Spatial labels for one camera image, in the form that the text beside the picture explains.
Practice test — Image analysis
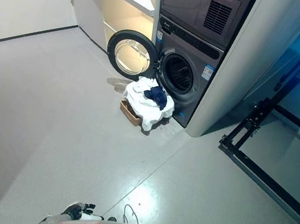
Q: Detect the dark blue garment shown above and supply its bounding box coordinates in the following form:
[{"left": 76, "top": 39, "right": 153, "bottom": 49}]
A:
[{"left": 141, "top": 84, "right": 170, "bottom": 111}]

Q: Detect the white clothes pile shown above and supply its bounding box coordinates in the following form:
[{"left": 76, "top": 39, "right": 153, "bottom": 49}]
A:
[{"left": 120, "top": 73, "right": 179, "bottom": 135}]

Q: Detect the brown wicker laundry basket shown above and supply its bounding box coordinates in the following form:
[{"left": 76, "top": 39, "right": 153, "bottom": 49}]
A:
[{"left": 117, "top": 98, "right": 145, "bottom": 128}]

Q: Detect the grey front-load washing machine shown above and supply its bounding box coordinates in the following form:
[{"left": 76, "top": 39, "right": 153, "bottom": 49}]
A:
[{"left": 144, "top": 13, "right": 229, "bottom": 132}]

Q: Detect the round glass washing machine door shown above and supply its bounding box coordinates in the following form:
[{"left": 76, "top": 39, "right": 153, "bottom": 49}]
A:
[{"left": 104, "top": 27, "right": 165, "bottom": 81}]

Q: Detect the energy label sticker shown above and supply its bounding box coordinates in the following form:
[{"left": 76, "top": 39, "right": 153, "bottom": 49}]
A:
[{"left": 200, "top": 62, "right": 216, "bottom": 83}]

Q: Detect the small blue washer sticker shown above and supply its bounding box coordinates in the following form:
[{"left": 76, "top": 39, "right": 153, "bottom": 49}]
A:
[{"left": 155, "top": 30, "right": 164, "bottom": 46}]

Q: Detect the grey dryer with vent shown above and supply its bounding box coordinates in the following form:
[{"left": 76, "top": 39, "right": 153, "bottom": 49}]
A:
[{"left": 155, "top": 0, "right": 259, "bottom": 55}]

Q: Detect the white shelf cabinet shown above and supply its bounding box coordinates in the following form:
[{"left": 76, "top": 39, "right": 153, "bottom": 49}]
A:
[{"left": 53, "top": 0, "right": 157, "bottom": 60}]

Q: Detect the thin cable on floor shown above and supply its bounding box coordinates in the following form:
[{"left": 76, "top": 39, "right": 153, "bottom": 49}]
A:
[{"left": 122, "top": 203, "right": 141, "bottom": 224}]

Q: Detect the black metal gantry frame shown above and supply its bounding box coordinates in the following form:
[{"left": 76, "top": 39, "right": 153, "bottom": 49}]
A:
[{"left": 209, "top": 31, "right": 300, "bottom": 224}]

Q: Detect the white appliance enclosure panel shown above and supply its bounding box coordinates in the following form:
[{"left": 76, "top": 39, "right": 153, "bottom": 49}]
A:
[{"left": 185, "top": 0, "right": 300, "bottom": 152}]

####

The answer should consist only of the lines from the one containing "Q: Detect the black" through the last line of the data, given again exactly.

*Answer section:*
Q: Detect the black metal gantry frame shown above and supply its bounding box coordinates in the following form:
[{"left": 76, "top": 39, "right": 153, "bottom": 49}]
A:
[{"left": 209, "top": 31, "right": 300, "bottom": 224}]

Q: Detect the white appliance enclosure panel shown above and supply its bounding box coordinates in the following form:
[{"left": 76, "top": 39, "right": 153, "bottom": 49}]
A:
[{"left": 185, "top": 0, "right": 300, "bottom": 152}]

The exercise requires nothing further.